Dataset items
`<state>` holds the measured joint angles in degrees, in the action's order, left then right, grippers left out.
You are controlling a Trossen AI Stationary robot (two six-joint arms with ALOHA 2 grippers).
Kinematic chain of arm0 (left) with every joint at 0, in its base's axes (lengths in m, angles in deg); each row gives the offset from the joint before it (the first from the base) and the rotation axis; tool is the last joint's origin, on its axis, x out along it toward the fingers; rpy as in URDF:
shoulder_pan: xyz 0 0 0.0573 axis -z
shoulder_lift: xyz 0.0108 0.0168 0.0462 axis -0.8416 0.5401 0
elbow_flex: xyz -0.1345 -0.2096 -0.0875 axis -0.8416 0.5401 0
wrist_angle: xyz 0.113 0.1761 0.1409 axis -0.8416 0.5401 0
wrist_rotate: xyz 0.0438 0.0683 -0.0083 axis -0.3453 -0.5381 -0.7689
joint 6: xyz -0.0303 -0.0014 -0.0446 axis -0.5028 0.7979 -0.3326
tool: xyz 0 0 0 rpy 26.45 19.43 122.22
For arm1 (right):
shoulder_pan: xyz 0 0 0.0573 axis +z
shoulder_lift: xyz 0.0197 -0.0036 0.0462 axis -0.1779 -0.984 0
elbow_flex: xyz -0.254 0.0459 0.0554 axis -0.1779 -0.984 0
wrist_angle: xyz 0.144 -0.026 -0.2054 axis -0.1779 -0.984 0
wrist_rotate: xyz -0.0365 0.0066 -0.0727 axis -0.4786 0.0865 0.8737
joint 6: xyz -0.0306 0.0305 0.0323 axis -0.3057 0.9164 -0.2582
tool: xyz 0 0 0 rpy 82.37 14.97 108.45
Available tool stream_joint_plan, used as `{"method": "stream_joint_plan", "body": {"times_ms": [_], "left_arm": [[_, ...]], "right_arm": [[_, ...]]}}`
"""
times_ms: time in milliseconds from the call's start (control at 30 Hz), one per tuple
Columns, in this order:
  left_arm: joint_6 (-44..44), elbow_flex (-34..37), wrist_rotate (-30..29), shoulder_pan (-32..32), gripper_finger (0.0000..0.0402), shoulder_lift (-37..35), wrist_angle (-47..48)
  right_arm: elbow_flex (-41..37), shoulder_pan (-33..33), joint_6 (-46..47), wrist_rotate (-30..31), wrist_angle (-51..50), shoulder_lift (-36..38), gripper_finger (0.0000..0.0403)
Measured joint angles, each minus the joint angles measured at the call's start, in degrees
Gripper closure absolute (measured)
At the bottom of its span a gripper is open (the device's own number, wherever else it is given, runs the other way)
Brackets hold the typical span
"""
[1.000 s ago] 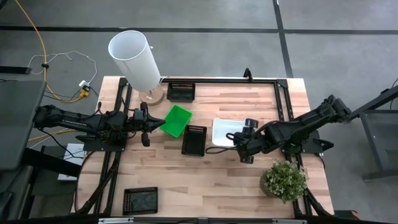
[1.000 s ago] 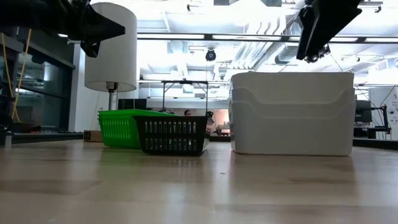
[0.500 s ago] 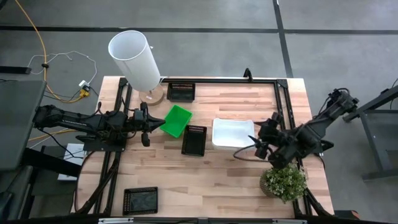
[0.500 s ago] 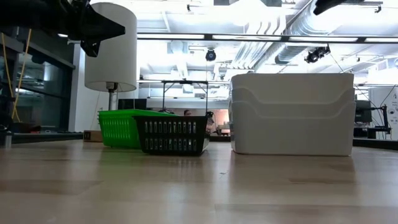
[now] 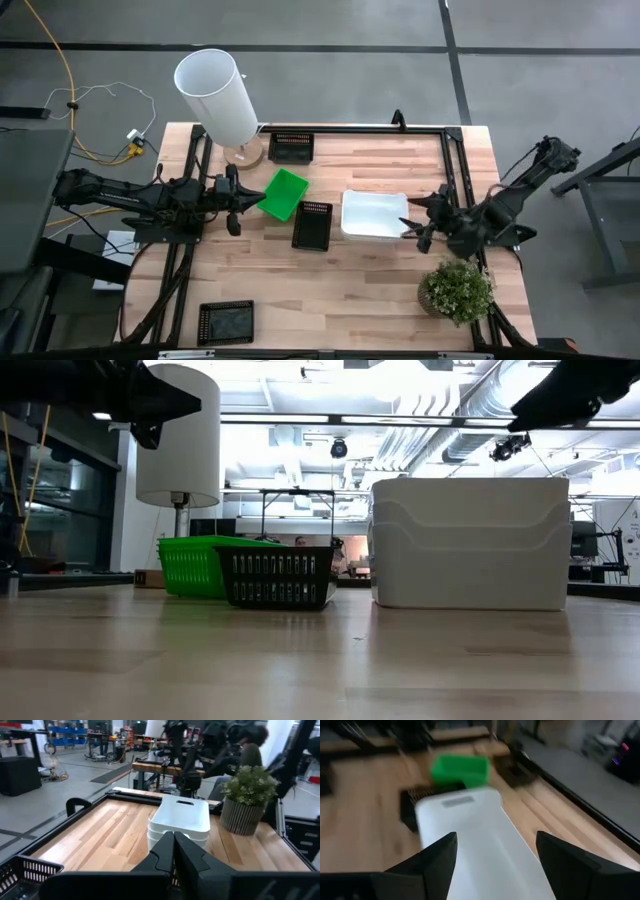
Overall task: Stack baskets by color
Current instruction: Stack the bottom black bin on the middle black bin
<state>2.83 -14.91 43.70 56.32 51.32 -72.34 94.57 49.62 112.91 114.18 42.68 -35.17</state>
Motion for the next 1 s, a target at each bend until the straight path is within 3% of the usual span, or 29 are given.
{"method": "stream_joint_plan", "body": {"times_ms": [100,267,367,833,1000], "left_arm": [[0.3,0.0,1.5,0.0,0.0401,0.0,-1.1],[0.3,0.0,2.8,0.0,0.0401,0.0,-2.2],[0.7,0.0,2.8,0.0,0.0401,0.0,-2.5],[1.3,0.0,3.5,0.0,0.0401,0.1,-3.3],[1.8,-2.0,13.1,0.3,0.0381,1.6,-3.3]], "right_arm": [[-7.7,-2.4,-13.4,-0.8,18.9,5.3,0.0144],[-17.5,-8.8,-35.7,-9.8,52.3,8.1,0.0144],[-19.7,-12.5,-41.2,-14.9,62.1,7.1,0.0144],[-20.6,-16.6,-40.5,-17.2,64.6,4.9,0.0144],[-20.6,-16.6,-40.5,-17.2,64.6,4.9,0.0144]]}}
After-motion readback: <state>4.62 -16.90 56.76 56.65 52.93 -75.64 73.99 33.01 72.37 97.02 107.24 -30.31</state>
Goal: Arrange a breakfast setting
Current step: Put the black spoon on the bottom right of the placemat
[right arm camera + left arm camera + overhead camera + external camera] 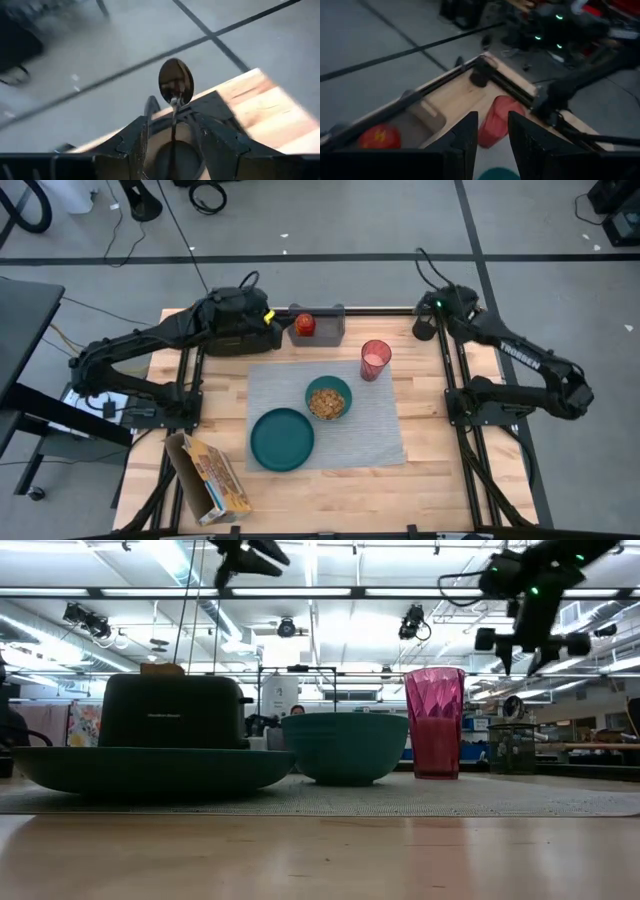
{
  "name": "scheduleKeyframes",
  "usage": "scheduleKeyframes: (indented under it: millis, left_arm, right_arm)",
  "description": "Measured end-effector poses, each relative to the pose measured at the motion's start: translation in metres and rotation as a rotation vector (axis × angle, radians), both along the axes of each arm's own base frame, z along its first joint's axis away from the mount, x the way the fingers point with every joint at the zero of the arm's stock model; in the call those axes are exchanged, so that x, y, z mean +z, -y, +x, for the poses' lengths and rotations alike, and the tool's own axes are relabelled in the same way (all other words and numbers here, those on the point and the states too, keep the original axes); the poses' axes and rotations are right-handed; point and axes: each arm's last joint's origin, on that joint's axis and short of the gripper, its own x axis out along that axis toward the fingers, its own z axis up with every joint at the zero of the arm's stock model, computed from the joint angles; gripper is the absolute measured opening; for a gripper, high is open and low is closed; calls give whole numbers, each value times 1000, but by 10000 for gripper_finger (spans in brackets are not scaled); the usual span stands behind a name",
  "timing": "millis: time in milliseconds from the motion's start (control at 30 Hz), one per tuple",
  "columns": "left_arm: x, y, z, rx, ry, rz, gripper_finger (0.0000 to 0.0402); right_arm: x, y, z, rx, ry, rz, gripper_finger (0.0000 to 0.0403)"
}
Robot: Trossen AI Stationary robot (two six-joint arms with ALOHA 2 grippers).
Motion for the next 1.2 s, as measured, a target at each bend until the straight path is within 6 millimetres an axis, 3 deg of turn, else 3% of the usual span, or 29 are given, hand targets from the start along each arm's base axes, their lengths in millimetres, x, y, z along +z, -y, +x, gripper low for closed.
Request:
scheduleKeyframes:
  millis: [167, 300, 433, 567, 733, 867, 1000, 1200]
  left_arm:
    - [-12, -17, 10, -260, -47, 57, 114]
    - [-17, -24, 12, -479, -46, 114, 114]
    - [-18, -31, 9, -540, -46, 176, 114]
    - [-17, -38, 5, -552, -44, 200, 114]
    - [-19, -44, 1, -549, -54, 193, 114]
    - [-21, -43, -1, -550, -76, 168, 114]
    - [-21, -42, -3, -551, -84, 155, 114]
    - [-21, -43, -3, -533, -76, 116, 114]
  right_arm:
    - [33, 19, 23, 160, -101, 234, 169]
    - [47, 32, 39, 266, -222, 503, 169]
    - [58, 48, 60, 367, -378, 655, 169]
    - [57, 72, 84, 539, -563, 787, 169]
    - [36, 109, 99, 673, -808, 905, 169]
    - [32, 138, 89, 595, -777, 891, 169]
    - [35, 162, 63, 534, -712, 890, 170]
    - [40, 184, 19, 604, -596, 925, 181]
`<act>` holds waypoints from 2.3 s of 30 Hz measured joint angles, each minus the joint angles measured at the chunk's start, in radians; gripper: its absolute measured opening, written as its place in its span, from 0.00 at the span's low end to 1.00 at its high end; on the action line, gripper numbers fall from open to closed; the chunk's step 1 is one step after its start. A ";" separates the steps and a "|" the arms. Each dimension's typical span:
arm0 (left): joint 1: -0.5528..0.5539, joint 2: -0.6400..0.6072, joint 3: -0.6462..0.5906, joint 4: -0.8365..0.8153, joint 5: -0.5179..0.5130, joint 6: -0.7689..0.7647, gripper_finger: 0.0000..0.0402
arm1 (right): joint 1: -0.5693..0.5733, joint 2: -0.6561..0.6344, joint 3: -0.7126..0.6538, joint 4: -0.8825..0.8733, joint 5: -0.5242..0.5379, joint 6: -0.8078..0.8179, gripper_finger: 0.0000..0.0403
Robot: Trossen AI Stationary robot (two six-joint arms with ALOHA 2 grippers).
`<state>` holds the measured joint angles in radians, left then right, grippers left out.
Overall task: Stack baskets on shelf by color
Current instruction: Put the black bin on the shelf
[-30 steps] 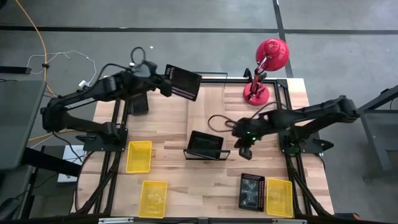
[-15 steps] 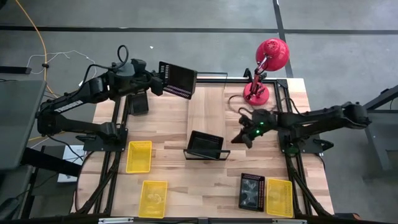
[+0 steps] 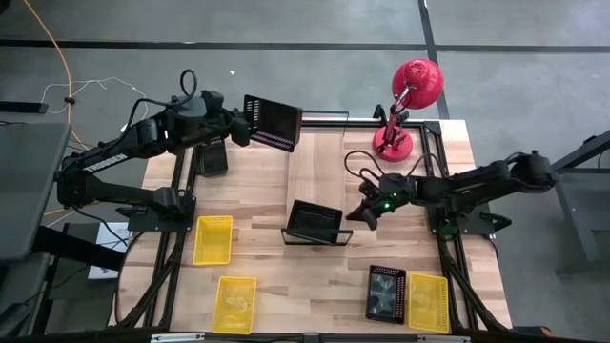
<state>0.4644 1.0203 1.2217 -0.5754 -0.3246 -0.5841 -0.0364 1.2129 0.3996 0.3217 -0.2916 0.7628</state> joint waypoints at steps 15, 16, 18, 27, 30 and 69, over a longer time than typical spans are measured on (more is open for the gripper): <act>0.000 0.000 0.000 0.004 -0.020 0.009 0.00 | 0.051 0.071 0.033 0.020 0.062 -0.001 0.00; 0.000 0.000 0.000 0.005 -0.022 0.011 0.00 | 0.052 0.071 0.033 0.020 0.079 0.004 0.00; 0.000 0.000 0.000 0.005 -0.026 0.011 0.00 | 0.052 0.071 0.033 0.020 0.107 0.019 0.00; 0.000 0.000 0.000 0.005 -0.038 0.012 0.00 | 0.037 0.071 0.033 0.051 0.266 0.022 0.00; 0.000 0.000 0.000 0.005 -0.046 0.012 0.00 | 0.021 0.071 0.033 0.061 0.305 0.022 0.00; -0.234 0.206 -0.246 -0.026 -0.053 -0.470 0.00 | 0.103 -0.514 0.032 -0.583 0.532 0.064 0.00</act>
<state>0.2306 1.2262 0.9752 -0.6010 -0.3775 -1.0542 0.0666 0.6992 0.4316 -0.2615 0.2401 0.8272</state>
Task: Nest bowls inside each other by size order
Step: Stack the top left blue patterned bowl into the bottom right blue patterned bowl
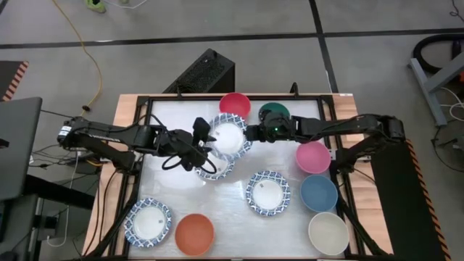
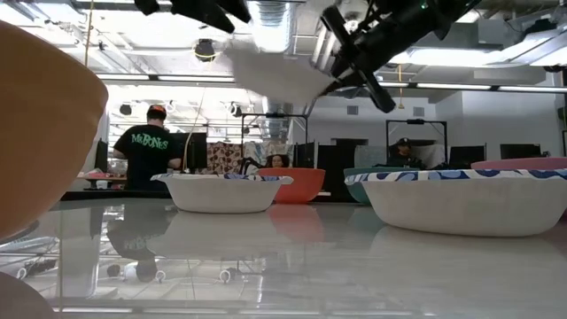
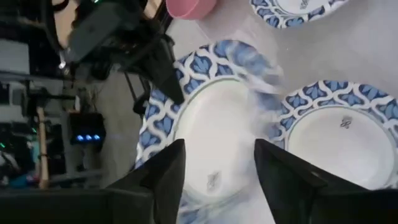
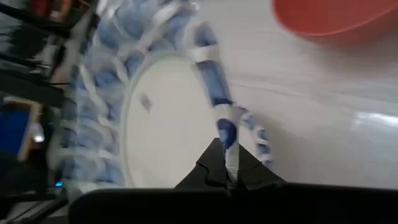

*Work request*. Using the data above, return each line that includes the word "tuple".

*Task answer*.
times_ms: time in milliseconds from the call's start (control at 30 Hz), one per tuple
  "timing": "millis: time in milliseconds from the motion's start (control at 30 Hz), one per tuple",

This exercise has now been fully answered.